U.S. factories probably produced more goods in February, as they added more employees and workers put in longer hours.
Economists forecast that production by the nation's factories, mines and utilities increased 0.4 percent last month, according to a survey by FactSet. The Federal Reserve will release the report at 9:15 a.m. Friday.
Factory output rose 0.7 percent in January after soaring 1.5 percent in December. That was the biggest gain since December 2006, just before the housing bubble began to deflate.
Manufacturing has strengthened since the summer. Strong auto sales and growing business investment in machinery and other equipment are keeping factories busy and helping drive job growth.
The government said last week that manufacturers added 31,000 jobs in February. And factories have added 227,000 net jobs over the past year. The number of hours worked by factory employees also rose 0.9 percent last month, according to Capital Economics.
Two regional surveys released on Tuesday showed factories in the Northeast kept growing this month at a healthy pace and are hiring more workers. The surveys, conducted by the Federal Reserve banks of Philadelphia and New York, hit their highest readings since April 2011 and June 2010, respectively.
Busier factories are a hopeful sign for an economy on the mend. Manufacturing was among the first sectors to recover after the recession, and factories have contributed strongly to job gains and economic growth.
Manufacturing output slowed a year ago, when a massive earthquake and tsunami wiped out supply chains linking factories to Japan. Soaring auto production helped revive the sector's growth last fall and winter.
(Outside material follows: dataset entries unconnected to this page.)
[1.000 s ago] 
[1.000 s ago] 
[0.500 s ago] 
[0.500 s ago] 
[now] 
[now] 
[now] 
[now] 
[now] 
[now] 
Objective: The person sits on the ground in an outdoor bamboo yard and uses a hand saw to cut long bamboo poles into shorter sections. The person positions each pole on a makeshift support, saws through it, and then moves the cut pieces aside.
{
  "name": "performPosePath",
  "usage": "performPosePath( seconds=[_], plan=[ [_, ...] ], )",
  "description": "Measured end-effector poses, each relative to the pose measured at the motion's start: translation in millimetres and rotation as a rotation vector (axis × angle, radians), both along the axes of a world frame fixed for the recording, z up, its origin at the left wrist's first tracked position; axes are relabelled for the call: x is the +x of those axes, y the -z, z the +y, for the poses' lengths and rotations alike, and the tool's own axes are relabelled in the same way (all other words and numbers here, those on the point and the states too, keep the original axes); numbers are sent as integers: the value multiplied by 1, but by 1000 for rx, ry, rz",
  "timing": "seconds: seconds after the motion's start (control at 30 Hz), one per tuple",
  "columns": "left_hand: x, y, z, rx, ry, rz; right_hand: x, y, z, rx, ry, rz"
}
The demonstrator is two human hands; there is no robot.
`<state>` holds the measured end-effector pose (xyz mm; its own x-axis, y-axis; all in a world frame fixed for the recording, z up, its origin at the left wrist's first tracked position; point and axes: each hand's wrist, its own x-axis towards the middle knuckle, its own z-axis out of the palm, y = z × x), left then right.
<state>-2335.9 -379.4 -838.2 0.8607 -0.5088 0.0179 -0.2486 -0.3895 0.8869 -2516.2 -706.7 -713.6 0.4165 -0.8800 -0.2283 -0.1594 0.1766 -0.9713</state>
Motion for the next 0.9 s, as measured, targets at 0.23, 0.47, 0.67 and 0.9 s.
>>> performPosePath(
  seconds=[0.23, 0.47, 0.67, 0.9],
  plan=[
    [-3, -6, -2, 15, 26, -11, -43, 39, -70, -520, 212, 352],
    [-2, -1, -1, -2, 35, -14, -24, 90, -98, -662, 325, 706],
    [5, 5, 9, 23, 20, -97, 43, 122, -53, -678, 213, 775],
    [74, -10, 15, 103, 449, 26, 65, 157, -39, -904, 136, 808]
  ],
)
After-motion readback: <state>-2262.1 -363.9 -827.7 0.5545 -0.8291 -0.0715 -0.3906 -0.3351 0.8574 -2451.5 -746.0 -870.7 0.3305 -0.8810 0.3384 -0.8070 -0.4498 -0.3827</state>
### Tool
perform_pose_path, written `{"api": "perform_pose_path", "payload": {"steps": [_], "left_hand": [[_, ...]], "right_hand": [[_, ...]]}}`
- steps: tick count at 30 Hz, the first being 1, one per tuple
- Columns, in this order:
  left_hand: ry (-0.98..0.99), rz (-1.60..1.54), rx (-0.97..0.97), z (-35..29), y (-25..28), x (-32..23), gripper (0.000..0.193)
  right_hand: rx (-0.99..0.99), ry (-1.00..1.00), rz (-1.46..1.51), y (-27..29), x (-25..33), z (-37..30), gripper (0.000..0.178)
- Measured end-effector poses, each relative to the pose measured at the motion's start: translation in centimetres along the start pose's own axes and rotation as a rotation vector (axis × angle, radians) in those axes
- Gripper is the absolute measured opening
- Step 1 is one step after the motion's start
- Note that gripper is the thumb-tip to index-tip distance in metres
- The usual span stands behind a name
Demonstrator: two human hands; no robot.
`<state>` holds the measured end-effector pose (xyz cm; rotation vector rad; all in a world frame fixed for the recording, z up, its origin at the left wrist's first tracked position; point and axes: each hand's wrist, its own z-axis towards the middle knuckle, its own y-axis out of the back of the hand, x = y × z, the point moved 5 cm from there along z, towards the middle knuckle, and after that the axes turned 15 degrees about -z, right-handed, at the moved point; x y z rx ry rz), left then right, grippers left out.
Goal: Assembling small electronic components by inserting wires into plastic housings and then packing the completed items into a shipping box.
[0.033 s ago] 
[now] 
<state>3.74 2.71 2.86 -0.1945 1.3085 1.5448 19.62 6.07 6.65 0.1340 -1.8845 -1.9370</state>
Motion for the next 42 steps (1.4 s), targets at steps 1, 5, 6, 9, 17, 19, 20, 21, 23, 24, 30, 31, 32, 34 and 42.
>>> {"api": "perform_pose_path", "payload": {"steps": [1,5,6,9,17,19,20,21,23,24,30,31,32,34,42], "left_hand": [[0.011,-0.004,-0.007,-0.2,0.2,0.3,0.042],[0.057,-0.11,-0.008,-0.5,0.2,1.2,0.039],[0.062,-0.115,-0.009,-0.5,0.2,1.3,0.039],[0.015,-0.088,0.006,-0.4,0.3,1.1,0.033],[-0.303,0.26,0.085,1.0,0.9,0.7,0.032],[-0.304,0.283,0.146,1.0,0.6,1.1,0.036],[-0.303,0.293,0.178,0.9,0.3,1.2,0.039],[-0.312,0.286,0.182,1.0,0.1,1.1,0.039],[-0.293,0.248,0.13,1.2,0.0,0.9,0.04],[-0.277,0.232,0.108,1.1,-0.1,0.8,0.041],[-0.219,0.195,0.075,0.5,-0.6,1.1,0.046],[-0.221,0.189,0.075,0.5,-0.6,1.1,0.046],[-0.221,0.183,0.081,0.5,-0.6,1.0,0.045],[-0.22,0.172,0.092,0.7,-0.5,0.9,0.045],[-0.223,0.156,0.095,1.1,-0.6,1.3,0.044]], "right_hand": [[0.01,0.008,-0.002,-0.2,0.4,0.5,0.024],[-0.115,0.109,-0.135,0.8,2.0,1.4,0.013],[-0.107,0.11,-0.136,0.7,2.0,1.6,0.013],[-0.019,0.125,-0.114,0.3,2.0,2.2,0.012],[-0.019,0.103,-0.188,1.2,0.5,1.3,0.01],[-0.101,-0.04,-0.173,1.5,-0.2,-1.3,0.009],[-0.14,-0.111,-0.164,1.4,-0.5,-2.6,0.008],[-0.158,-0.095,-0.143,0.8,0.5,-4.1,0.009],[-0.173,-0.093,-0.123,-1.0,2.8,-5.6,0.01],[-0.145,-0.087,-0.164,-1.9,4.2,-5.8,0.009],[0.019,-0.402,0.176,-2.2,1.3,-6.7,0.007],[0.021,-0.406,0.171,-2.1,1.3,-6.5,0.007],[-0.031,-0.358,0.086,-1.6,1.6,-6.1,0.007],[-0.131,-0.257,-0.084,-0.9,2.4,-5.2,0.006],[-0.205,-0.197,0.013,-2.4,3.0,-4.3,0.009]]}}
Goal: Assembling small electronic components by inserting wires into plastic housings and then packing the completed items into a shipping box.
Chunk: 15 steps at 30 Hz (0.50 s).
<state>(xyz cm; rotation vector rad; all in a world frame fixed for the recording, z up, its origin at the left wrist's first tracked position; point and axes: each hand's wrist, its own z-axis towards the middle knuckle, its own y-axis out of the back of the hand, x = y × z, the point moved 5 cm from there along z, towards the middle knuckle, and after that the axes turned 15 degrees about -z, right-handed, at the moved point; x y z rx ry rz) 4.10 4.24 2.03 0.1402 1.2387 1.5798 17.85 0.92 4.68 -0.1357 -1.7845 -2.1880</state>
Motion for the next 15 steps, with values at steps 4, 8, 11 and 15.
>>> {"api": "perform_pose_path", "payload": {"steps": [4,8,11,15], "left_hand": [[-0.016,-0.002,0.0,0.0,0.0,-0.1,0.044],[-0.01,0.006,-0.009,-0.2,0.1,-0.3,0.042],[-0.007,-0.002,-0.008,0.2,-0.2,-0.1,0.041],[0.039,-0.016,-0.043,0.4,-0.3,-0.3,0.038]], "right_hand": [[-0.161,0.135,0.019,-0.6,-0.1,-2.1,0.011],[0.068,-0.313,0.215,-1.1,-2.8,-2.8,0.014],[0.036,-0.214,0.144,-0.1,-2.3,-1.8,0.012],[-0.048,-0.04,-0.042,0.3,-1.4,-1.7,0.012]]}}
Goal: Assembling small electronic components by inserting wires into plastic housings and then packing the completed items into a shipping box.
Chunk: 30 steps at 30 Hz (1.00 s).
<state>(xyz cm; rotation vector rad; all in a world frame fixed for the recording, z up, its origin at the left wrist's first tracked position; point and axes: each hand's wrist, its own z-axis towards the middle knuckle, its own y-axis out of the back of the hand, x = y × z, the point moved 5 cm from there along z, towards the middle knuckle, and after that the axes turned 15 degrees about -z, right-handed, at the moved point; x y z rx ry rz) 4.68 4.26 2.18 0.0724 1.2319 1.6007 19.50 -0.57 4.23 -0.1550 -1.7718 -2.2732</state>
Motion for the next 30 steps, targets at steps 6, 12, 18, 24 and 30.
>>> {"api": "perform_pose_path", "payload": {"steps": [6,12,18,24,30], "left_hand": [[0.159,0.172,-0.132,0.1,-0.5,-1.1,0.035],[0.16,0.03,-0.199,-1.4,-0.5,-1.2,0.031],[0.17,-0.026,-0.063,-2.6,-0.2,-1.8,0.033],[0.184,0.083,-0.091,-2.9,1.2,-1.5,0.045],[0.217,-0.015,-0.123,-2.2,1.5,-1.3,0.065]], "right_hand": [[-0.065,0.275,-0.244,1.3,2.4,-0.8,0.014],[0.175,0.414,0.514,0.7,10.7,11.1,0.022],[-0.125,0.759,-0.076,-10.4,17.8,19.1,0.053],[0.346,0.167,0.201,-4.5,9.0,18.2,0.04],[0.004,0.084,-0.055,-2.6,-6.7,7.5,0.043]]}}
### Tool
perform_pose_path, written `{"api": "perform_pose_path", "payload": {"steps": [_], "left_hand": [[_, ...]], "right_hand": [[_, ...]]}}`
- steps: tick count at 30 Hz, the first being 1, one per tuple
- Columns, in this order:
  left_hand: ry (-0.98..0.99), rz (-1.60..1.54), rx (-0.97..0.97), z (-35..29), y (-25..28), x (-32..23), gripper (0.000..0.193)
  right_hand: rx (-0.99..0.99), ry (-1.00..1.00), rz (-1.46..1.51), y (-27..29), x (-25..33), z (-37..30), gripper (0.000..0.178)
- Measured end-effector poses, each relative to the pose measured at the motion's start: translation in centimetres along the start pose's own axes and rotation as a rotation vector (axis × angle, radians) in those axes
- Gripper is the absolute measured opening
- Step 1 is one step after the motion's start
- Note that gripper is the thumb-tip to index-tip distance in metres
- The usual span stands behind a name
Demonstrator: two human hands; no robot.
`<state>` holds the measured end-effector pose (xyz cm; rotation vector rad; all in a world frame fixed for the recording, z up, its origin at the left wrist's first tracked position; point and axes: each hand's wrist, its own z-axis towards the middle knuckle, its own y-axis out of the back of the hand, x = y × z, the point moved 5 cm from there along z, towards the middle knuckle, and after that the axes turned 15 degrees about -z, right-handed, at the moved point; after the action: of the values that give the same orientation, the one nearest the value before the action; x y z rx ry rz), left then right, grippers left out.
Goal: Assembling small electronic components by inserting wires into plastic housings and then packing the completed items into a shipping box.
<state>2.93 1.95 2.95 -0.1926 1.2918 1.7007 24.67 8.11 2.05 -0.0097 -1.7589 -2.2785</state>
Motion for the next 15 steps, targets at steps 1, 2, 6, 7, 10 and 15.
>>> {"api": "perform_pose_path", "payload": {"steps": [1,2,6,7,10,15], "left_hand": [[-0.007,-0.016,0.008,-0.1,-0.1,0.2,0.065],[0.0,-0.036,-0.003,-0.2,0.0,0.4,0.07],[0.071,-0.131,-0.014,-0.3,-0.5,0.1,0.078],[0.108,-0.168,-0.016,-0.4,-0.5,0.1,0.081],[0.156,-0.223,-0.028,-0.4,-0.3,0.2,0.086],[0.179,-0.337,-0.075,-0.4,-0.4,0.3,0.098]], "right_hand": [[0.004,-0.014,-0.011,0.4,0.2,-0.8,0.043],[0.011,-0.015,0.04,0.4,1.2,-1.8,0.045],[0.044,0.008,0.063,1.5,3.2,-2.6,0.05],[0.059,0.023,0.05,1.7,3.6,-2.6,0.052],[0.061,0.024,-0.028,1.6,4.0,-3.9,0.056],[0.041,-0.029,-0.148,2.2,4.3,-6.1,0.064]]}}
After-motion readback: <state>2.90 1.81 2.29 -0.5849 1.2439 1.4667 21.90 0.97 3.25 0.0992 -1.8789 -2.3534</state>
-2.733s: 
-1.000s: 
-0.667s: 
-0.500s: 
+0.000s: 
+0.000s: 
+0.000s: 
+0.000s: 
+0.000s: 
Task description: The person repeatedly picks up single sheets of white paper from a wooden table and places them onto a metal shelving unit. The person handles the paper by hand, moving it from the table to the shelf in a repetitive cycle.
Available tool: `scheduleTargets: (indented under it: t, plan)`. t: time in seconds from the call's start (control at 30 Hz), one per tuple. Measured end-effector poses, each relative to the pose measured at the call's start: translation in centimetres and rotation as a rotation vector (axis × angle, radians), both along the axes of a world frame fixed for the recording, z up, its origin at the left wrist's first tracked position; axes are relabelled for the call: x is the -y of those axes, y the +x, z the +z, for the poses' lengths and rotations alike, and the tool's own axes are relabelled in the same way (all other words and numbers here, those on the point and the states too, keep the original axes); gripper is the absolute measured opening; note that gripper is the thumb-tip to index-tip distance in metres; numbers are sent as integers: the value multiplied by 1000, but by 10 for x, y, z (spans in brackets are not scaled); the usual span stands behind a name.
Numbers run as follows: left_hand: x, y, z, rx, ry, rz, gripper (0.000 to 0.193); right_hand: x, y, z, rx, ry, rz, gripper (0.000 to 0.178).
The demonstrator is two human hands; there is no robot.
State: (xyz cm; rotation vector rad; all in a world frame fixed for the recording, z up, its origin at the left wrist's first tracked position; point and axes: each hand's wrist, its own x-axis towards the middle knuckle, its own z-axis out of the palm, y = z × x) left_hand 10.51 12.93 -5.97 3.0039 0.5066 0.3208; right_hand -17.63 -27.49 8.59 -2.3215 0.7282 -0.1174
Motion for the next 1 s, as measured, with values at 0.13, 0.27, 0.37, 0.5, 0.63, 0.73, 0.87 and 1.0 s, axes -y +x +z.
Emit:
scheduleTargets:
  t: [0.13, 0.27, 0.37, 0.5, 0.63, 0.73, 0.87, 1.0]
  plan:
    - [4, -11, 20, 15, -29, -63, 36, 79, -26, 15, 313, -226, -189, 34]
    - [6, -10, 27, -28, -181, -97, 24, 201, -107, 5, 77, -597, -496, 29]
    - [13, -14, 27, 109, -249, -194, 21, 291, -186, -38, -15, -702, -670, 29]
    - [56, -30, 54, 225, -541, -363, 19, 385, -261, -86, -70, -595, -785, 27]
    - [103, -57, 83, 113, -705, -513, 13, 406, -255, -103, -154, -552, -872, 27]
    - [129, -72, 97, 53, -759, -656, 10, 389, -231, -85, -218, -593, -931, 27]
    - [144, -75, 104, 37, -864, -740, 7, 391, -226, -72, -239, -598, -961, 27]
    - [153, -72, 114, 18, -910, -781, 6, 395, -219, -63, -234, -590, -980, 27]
Overall industrial production was flat in January, mainly because Americans used less energy to heat their homes during the unseasonably warm winter. Utility output has dropped 8.3 percent over the past six months, according to Capital Economics.
Factory output has risen 16.7 percent from its low point during the recession, in June 2009. It is still 7.1 percent below its pre-recession peak, reached in December 2007.
Threats to factory growth remain. Rising fuel prices are increasing the cost of transporting goods to consumers. Europe's financial turmoil could weaken demand for U.S. exports. And another year of weak pay increases could force consumers to cut back on spending.
The economy grew at an annual pace of 3 percent in the final three months of last year, up from 1.8 percent the previous quarter.